Эко в лагере удивятся, когда мы вернемся. И даже всезнающий (но знаниями не склонный делиться) господин Гайду. Ценность сведений, которые мы добыли благодаря спасенному пареньку, росла как на дрожжах. И я мысленно ликовал оттого, что сообразил нарушить тот злополучный приказ – «ни во что не вмешиваться».
– Жив! – не преминул подтвердить нашу догадку Мирча. – И потому, собственно, жив, что отринул старых богов… как, впрочем, и новых. Обратившись к самой Тьме… к той первозданной силе, что старше самого мира. И сделавшись, наверное, самым могущественным чернокнижником из всех, кто когда-либо жил. Да, именно так великий Бела добился своей цели!
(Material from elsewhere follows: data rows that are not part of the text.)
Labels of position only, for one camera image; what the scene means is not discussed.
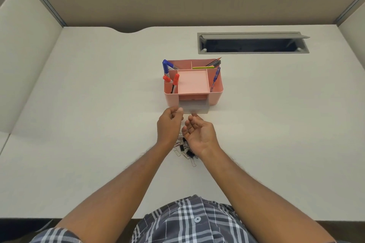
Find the pink plastic desk organizer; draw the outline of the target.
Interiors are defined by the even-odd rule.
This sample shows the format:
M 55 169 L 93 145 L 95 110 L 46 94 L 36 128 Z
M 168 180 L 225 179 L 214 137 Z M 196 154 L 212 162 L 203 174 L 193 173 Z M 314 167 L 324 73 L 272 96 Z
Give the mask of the pink plastic desk organizer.
M 215 82 L 213 92 L 210 87 L 218 67 L 214 69 L 192 69 L 194 66 L 206 66 L 210 62 L 216 60 L 197 59 L 197 60 L 170 60 L 178 70 L 169 68 L 169 76 L 173 80 L 177 73 L 180 74 L 179 83 L 174 94 L 171 94 L 172 83 L 164 81 L 164 94 L 169 107 L 178 106 L 180 100 L 209 100 L 209 105 L 215 106 L 219 102 L 223 93 L 223 83 L 221 79 L 221 71 Z

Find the person's right forearm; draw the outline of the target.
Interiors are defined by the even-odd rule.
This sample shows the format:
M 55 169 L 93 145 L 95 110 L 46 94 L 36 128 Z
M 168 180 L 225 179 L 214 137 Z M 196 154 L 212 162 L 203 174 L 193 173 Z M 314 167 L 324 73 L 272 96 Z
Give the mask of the person's right forearm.
M 316 221 L 251 177 L 221 148 L 198 157 L 258 243 L 334 243 Z

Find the white side partition panel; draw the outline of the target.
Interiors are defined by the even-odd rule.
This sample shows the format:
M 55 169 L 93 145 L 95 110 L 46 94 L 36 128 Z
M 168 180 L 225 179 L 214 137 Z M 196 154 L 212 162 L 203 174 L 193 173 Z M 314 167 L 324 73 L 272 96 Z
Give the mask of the white side partition panel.
M 0 132 L 12 132 L 61 31 L 40 0 L 0 6 Z
M 365 70 L 365 3 L 339 29 Z

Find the person's left hand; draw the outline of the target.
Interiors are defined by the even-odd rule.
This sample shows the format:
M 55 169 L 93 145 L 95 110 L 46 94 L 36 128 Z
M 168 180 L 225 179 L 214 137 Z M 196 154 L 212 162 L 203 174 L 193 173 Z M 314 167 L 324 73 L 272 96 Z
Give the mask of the person's left hand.
M 168 107 L 157 122 L 157 145 L 171 151 L 180 133 L 181 122 L 174 121 L 174 112 L 181 107 Z

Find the person's left forearm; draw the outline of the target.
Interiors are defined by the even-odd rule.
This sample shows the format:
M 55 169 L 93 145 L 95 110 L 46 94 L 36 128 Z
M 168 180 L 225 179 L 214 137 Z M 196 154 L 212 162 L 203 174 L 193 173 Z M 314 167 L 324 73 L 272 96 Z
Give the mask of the person's left forearm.
M 139 208 L 156 172 L 173 149 L 157 142 L 123 172 L 96 190 L 57 225 L 83 243 L 115 243 Z

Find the grey plaid shirt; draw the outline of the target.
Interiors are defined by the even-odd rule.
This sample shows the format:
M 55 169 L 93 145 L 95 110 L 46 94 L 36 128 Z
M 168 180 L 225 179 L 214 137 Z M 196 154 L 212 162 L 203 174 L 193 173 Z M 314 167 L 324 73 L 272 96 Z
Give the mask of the grey plaid shirt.
M 193 195 L 146 214 L 129 243 L 258 243 L 232 206 Z

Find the pile of binder and paper clips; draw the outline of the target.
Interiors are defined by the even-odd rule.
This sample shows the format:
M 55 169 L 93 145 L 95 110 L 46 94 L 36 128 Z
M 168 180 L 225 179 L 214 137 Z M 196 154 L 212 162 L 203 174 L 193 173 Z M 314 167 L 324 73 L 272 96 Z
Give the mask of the pile of binder and paper clips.
M 179 133 L 176 143 L 174 144 L 173 151 L 175 154 L 180 157 L 183 156 L 187 160 L 189 160 L 193 167 L 196 167 L 196 160 L 198 156 L 192 151 L 189 146 L 189 143 L 184 138 L 182 132 Z

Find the blue ballpoint pen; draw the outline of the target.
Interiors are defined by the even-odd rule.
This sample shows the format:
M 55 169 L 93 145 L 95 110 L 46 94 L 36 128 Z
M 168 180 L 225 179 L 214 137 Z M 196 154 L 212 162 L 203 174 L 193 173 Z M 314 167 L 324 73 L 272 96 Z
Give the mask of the blue ballpoint pen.
M 220 68 L 220 67 L 218 67 L 218 68 L 217 68 L 217 71 L 216 71 L 216 73 L 215 73 L 215 76 L 214 76 L 214 78 L 213 78 L 212 85 L 211 85 L 211 87 L 210 87 L 210 92 L 213 92 L 213 88 L 214 88 L 214 85 L 215 85 L 216 80 L 218 79 L 218 76 L 219 76 L 219 74 L 220 74 L 220 71 L 221 71 L 221 68 Z

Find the person's right hand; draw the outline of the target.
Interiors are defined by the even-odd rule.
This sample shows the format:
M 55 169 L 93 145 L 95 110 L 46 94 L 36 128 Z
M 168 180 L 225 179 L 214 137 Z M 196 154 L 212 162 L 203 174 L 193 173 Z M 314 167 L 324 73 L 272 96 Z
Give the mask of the person's right hand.
M 190 115 L 181 132 L 198 158 L 205 161 L 213 154 L 222 151 L 213 124 L 208 121 L 206 124 L 192 124 L 191 120 Z

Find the translucent grey organizer drawer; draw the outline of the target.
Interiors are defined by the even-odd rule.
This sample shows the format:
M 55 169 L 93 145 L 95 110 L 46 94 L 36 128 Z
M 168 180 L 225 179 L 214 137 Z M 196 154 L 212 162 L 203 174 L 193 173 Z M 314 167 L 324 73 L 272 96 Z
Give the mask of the translucent grey organizer drawer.
M 184 114 L 207 114 L 209 112 L 209 100 L 180 100 L 179 107 L 183 108 Z

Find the red cap marker black body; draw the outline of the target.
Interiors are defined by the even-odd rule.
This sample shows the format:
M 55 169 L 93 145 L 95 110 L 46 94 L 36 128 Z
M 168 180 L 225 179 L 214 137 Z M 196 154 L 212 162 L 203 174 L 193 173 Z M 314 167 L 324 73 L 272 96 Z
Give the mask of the red cap marker black body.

Мне показалось… или этот юнец впрямь восхищается графом, лившим кровь реками и вообще успевшим натворить немало гнусных дел? Да еще продолжающим их творить до сих пор! Этим Белой, который до сих пор властвует в Паннонии. И держит в страхе, в том числе родную деревню Мирчи. Не будь Белы Безбожника – не было бы стриг. А значит, не пришлось бы самого Мирчу его соседям и домочадцам тащить на скалу и связывать.
Оттого собачонку он мне напомнил в тот момент. Собачонку, которую хозяин бил, держал впроголодь, но она все равно виляла хвостом при виде его и готова была стеречь хозяйское добро. И даже когда хозяин выкинул ее на улицу, сколько-то времени пролежала у порога. Ждала, что простит.
Нет, вот уж точно – чужая земля. Хоть и говорим на одном языке… почти. А обычаи, понятия, что здесь приняты, все равно кажутся бредом и гадостью.
Зато новость, что Бела жив и овладел-таки силой, о которой мечтал и ради которой сгубил многих, многое же объясняло. Ну ладно, кое-что. Например, ту колдовскую ночь, в которой погибли восемь наших да заодно сгинул конь Гайду. Я-то думал, это какое-то проклятье старое, с давних времен над болотами висевшее. Но теперь почти уверен, что это сам Безбожник постарался нам подгадить.
Еще стало понятным, откуда взялся тот таинственный, похожий на болотные огни, свет в окнах замка Боркау – тот самый, который видели незадачливые авантюристы и о котором наш предводитель рассказывал. Да и само по себе появление стриг.